D’autres encore conserveront pleinement leur foi et leurs attaches religieuses, avec la ferme résolution de les marier à leur époque et à leur situation sociale. Ils sont les héritiers légitimes de cet islam citoyen, initié il y a vingt ans. En pleine harmonie avec une praxis avantageuse, pour le moins solidement ancrée, sorte de middle class à la française, ils s’efforcent de refouler le même clivage qu’ils perçoivent tout autant que les autres, car il s’agit précisément de la ligne de fracture identitaire qui traverse toute leur existence.
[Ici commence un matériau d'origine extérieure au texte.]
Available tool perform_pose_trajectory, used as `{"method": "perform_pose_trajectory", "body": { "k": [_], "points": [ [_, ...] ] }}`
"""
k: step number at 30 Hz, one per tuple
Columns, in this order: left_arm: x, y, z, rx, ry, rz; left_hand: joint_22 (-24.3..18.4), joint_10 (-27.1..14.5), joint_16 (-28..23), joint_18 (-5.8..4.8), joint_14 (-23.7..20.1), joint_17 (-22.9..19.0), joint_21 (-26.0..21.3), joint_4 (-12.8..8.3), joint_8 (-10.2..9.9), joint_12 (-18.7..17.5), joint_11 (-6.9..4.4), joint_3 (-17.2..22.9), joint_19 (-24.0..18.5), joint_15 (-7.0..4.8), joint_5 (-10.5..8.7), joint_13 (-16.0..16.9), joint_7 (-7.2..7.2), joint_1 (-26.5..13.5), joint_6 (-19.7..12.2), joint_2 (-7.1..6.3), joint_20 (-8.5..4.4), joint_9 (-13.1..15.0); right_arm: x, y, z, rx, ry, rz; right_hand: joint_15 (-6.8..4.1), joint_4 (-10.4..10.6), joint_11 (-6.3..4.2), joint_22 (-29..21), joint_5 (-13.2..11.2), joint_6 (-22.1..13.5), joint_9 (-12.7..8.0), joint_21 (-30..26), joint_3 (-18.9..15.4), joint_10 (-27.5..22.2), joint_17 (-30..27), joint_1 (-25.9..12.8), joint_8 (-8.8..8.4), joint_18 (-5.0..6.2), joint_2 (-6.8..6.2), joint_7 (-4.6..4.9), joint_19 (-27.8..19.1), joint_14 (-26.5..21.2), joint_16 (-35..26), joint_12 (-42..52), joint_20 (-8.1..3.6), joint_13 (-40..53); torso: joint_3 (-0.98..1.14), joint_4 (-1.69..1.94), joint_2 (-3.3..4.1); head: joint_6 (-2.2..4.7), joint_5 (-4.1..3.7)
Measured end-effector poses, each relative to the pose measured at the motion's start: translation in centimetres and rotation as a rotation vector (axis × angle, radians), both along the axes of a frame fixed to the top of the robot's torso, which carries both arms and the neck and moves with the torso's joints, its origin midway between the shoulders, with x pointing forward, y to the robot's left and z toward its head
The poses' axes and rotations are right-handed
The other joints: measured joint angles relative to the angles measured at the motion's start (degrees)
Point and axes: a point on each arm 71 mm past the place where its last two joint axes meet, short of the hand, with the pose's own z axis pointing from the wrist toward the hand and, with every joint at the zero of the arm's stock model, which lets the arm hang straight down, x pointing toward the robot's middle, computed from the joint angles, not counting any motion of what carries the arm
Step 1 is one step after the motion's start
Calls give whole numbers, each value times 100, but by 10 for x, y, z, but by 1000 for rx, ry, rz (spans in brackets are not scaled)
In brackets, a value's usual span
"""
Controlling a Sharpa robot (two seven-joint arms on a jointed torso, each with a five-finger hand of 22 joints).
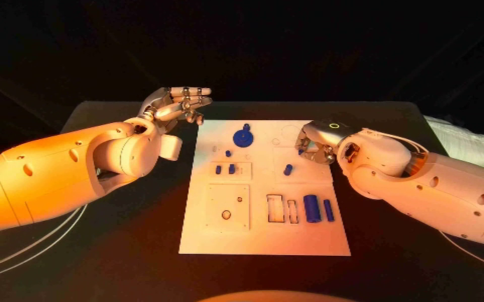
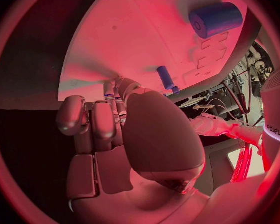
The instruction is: Assemble the parts on the task board
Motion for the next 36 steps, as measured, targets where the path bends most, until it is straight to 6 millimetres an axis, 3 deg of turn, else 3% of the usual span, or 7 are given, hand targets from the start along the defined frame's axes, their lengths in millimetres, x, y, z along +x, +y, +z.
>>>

La moindre secousse sismique est synonyme de péril pour leur intégrité vitale, sociale, économique et politique. Le précipice qui s’ouvre devant eux menace, chaque jour, un peu plus, de les absorber. La conjuration républicaine est le principal refuge face aux démons organiques de la nation.

Un débat, initié il y a peu par Rue 89, a très bien illustré ces choix et ces parcours de vie, différents, divergents, mais si proches, tous placés à la lisière tragique de l’Histoire nationale et du destin individuel.

L’accélération, ces dernières années, de la logique de surenchère populiste et nationaliste, la multiplication de projets ou de textes de lois discriminatoires (avec, prochainement, une déchéance de la nationalité fondée sur une « qualification » des origines) ont ainsi poussé des intellectuels et des acteurs de la vie civile à lancer officiellement un appel pour une République multiculturelle et postraciale, illustrant, s’il en était, la nature globale de cette crise identitaire, la pluralité de ses formes, mais plus encore le symptôme profond et durable d’un mal pluriséculaire : la dévaluation des valeurs.


Note
1. Cette notion d’identité musulmane doit être appréhendée avec beaucoup de prudence, tant elle est protéiforme. Nous sommes loin du schématisme déterministe d’une certaine tradition sociologique.


* Fouad Bahri est journaliste et écrivain, observateur du fait religieux musulman.